* Supplied material:

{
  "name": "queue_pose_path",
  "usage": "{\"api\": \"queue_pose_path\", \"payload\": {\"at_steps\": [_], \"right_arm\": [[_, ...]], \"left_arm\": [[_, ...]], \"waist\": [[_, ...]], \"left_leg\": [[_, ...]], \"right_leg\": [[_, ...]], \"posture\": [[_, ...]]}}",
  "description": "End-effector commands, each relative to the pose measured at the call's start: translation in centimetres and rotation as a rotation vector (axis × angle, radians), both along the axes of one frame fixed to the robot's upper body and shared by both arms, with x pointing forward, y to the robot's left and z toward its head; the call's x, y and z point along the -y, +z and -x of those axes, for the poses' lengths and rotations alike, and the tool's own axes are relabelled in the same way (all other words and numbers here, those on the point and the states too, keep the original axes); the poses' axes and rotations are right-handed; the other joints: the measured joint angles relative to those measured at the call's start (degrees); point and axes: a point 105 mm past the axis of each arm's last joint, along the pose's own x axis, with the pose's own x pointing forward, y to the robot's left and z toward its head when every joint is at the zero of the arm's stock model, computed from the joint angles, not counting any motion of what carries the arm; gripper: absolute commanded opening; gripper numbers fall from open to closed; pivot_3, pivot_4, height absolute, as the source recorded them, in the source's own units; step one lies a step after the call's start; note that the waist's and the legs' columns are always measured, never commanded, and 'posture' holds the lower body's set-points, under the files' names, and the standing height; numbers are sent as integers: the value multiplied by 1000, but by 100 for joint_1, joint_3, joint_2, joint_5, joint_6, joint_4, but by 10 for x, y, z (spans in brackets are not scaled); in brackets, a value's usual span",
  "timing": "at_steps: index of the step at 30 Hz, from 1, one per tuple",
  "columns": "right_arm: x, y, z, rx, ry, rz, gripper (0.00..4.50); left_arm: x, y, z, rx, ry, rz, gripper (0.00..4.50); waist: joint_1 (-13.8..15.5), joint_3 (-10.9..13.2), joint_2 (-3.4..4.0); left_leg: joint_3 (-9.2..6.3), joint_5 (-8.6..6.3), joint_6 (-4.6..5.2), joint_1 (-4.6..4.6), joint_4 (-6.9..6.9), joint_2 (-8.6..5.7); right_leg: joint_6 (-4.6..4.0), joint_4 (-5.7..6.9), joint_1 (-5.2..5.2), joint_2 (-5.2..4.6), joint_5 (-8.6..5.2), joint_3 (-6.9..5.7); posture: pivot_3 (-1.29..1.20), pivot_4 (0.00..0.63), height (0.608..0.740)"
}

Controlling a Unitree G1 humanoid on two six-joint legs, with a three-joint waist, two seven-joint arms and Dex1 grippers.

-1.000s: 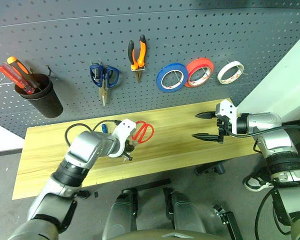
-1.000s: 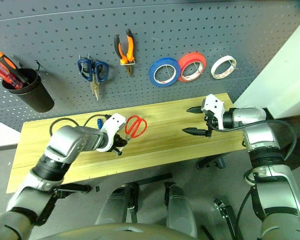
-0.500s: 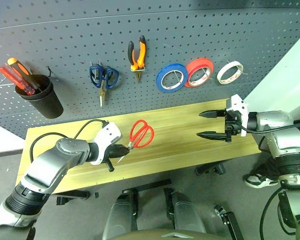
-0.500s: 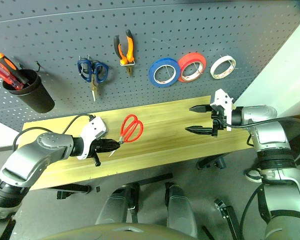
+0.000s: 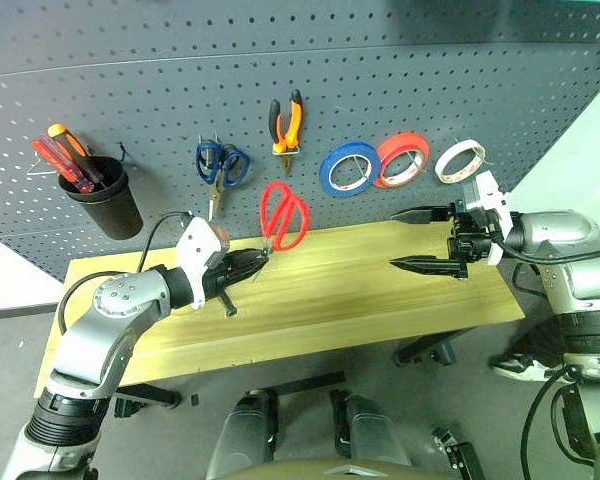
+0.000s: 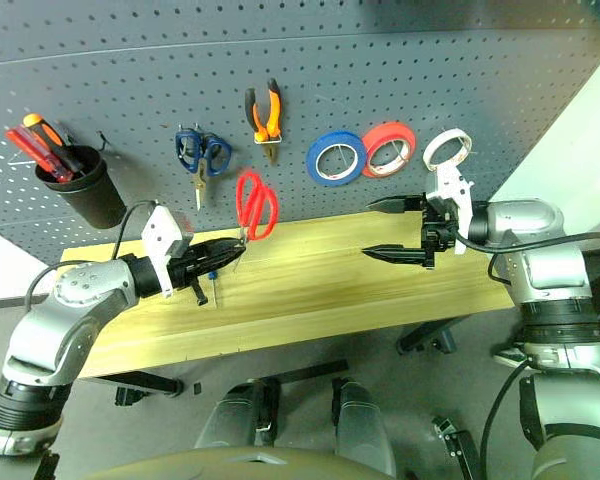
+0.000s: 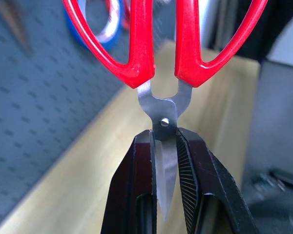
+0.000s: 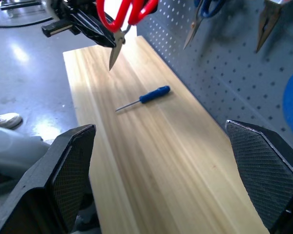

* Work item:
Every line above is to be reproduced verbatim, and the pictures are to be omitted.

* Answer box:
{
  "name": "queue_pose_path",
  "usage": "{\"api\": \"queue_pose_path\", \"payload\": {\"at_steps\": [_], \"right_arm\": [[_, ...]], \"left_arm\": [[_, ...]], \"waist\": [[_, ...]], \"left_leg\": [[_, ...]], \"right_leg\": [[_, ...]], \"posture\": [[_, ...]]}}",
  "description": "End-effector commands, each relative to the pose measured at the call's start: translation in centimetres and rotation as a rotation vector (axis × angle, radians), both along the axes of one frame fixed to the robot's upper body and shared by both arms, with x pointing forward, y to the robot's left and z toward its head; the call's x, y and z point along the -y, +z and -x of those axes, for the poses' lengths and rotations alike, and the tool's own axes are relabelled in the same way (all other words and numbers here, those on the point and the states too, keep the original axes); the poses' axes and rotations are right-handed; the other joints: the measured joint angles relative to those measured at the call's start (degrees); point and axes: a point 105 mm past the axis of each arm's last joint, along the pose's own x axis, with the pose's own x pointing forward, y to the robot's left and z toward its head when every joint is at the zero of the arm's stock model, computed from the joint angles, not counting any motion of what carries the arm; gripper: absolute commanded opening; gripper numbers fall from open to closed; pivot_3, pivot_4, height absolute, as the source recorded them, in the source's own units; step one lies a step after the call's start; note that the waist's and the legs' columns are always measured, never commanded, and 'posture' holds the lower body's set-points, under the files' names, and the standing height; numbers are sent as integers: the value multiplied by 1000, but by 100 for joint_1, joint_3, joint_2, joint_5, joint_6, joint_4, but by 10 for x, y, z (spans in brackets are not scaled); in brackets, a value's usual span",
  "timing": "at_steps: index of the step at 30 Hz, from 1, one per tuple",
  "columns": "right_arm: x, y, z, rx, ry, rz, gripper (0.00..4.50); left_arm: x, y, z, rx, ry, rz, gripper (0.00..4.50); waist: joint_1 (-13.8..15.5), joint_3 (-10.9..13.2), joint_2 (-3.4..4.0); left_leg: joint_3 (-9.2..6.3), joint_5 (-8.6..6.3), joint_6 (-4.6..5.2), joint_1 (-4.6..4.6), joint_4 (-6.9..6.9), joint_2 (-8.6..5.7); right_leg: joint_6 (-4.6..4.0), joint_4 (-5.7..6.9), joint_1 (-5.2..5.2), joint_2 (-5.2..4.6), joint_5 (-8.6..5.2), joint_3 (-6.9..5.7); posture: pivot_3 (-1.29..1.20), pivot_4 (0.00..0.63), height (0.608..0.740)"
}

Controlling a Unitree G1 humanoid on two six-joint legs, with a three-joint waist, two seven-joint arms and Dex1 grippers.

-1.000s: 
-1.000s: 
-0.500s: 
-0.500s: 
+0.000s: 
+0.000s: 
+0.000s: 
+0.000s: 

For this exercise, nothing further remains.